Mais il eut bientôt l’occasion de satisfaire des goûts un peu différents de ceux qui animent d’ordinaire le cœur des poètes. Ce troubadour se sentait l’âme d’un héros ; et pour que nul ne l’ignorât, il ne manquait aucune occasion de s’en vanter. On croirait entendre souvent Bertran de Born, le grand baron poète, farouche et violent dans ses poésies guerrières.

Si j’avais un bon destrier, dit comme lui Peire Vidal, mes ennemis seraient bientôt à ma merci ; car ils me craignent plus qu’une caille ne fait un épervier ; ils ne donnent plus un denier de leur vie, tant ils me savent fier, courageux et vaillant…

J’ai fait les prouesses de Gauvain et de bien d’autres ; et quand je suis sur un cheval armé, je brise tout ce que je rencontre ; j’ai fait tout seul cent chevaliers prisonniers et à cent autres j’ai enlevé le harnais — j’ai fait pleurer cent femmes, j’en ai fait rire et amuser cent autres.

Quand j’ai revêtu ma double cuirasse, quand j’ai ceint l’épée, la terre tremble partout où je passe ; il n’y a pas d’ennemi si orgueilleux qui ne me laisse aussitôt sentiers et chemins ; tellement ils me craignent quand ils entendent mes pas.

En vaillance j’égale Roland et Olivier, et pour les femmes Bernard de Montdidier ; ma vaillance me donne la gloire ; souvent viennent vers moi des messagers avec un anneau d’or, avec des rubans blancs ou noirs, et avec de tels messages dont tout mon cœur se réjouit[1].

À cette époque les âmes héroïques ne restaient pas longtemps sans emploi.

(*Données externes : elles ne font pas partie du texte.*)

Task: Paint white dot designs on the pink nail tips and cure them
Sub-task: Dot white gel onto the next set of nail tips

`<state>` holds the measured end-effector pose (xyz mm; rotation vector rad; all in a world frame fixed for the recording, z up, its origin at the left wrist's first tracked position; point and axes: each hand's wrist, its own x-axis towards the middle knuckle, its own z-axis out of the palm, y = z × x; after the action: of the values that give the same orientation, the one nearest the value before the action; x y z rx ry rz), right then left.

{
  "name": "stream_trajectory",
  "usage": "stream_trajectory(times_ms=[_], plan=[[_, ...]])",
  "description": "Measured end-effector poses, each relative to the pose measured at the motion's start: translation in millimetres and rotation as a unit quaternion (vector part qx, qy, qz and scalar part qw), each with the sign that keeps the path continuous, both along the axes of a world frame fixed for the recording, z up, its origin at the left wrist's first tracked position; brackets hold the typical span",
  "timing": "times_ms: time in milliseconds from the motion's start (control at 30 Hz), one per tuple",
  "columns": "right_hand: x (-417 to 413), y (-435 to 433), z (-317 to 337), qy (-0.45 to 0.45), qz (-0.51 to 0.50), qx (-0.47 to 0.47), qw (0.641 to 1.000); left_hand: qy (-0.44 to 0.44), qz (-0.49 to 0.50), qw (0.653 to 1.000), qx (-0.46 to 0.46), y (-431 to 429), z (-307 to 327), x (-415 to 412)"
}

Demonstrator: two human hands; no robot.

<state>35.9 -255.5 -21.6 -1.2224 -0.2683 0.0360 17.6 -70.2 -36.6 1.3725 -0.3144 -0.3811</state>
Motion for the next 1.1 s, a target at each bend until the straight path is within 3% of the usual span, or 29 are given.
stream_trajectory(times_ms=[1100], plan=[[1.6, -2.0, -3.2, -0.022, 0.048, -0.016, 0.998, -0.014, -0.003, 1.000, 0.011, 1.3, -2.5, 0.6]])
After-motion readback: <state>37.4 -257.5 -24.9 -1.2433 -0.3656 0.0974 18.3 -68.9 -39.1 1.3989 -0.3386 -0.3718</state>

Et Peire Vidal s’embarqua

  1. Parn. occ., 187. Gauvain est le neveu d’Arthur dans les légendes bretonnes. Sur les légendes épiques chez les troubadours voir Birch-Hirschfeld, Ueber die den provenzalischen Troubadours bekannten epischen Stoffe, Halle, 1878. L’ouvrage est incomplet, mais il n’a pas été remplacé.